If you’re comparing home loan products, redraw facilities and offset accounts are features to watch out for. When used correctly, either (or both) could give you the leg-up you need to get on top of your mortgage and make savings on your repayments with minimal effort.

What is a redraw facility?

A redraw facility gives you the option to withdraw any extra repayments you have made towards your home loan. If you can afford to, it’s a good idea to pay down your mortgage by more than the minimum, particularly early on in the loan term. Interest is calculated based on the outstanding amount you owe at any one time, so the more you can pay off, the less your future interest bills become. If your home loan includes a redraw, you can make overpayments safe in the knowledge that should the need arise, you can simply take that money back out.

What is an offset account?

An offset account is a transaction account linked to your home loan, whereby the balance is deducted from the outstanding amount owed when interest is calculated. If you had $600,000 remaining on your loan, but $50,000 in your linked offset account, you would only be paying interest on a $550,000 balance. Like a redraw, you are free to use the money in your offset account, however doing so will reduce the amount of interest you are saving.

How much can you save using a redraw facility or offset account?

Let’s say you have a $600,000 home loan, paying 5% p.a in interest over 30 years. This is how much you could save over the life of the loan making extra payments into an offset/redraw facility:

Extra monthly payments

Interest bill

Potential savings

$0

$695,029.60

$0

$500

$482,315.86

$212,713.74

$1000

$374,439.22

$320,590.38

$2000

$261,682.18

$433,347.42

Data sourced from Savings.com.au’s mortgage calculator.

Similarities between redraw facilities and offset accounts

Reduce the interest payable on your loan

Both redraw facilities and offset accounts are means to reduce the loan balance on which your interest payments are calculated. Paying $20,000 extra on your home loan will reduce your interest bill by the same amount as having $20,000 in an offset account.

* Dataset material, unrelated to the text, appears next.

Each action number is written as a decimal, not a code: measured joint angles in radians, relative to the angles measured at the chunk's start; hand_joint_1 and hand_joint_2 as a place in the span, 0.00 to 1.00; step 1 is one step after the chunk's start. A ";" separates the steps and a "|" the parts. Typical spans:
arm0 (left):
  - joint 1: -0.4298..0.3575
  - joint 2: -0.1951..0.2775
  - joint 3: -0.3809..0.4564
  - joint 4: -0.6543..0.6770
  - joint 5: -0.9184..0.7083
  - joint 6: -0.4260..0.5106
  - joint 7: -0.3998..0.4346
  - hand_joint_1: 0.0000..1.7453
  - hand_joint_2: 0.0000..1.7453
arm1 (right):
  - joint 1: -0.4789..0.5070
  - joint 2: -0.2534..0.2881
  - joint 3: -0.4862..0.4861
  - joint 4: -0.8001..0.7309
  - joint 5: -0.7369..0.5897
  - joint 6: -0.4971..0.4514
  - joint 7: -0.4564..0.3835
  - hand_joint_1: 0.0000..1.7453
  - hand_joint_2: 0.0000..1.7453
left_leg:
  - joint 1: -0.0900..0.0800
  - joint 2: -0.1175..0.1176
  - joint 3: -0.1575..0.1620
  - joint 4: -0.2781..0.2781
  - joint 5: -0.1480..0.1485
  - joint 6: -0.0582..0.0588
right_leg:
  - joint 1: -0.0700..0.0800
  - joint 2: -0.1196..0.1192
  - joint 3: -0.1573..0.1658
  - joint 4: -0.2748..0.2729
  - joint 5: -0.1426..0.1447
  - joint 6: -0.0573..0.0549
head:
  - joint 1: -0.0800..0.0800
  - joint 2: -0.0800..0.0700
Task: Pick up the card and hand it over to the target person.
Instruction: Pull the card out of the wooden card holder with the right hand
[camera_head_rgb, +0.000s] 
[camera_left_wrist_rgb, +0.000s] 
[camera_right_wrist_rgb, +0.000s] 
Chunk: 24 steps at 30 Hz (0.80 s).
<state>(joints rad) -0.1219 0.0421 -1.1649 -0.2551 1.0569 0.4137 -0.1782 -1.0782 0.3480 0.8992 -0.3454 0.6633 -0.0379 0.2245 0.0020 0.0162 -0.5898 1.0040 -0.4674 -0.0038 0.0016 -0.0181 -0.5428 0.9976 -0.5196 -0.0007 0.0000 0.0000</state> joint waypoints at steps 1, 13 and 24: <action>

Pay off your mortgage faster

Your offset account balance reduces the amount of your mortgage that’s charged interest. Say your current home loan debt is $500,000 and your offset account is $20,000. In this scenario, interest will only charged on a balance of $480,000. You’ll pay the same amount each month, but a bigger share of the repayment will go towards paying off the principal rather than interest. This means that you should be able to pay off your home loan earlier.

Lets say instead that you pay this $20,000 directly into your mortgage. Your minimum repayments cover your interest bill, so $20,000 is subtracted directly from the outstanding loan amount. Again, your future interest payments will now be calculated on a balance of $480,000, so each month you will now pay off more of the principal, and will end up paying off the loan faster.

Differences between redraw facilities and offset accounts

Flexibility

An offset account is a transaction account that while linked to your home loan, exists separately. For you the borrower, this provides flexibility as it means you can access the money instantly and without restriction.

In contrast, a redraw facility is not a separate account, but a feature attached to your home loan. A redraw facility may not be as flexible as an offset account as it is money you have already paid to the lender, and will need to request a redraw to use it. There might also be other restrictions - you may not have the option to redraw money from an ATM or transact using a debit card, for example. Some lenders may also set minimum redraw amounts and charge fees for redrawing.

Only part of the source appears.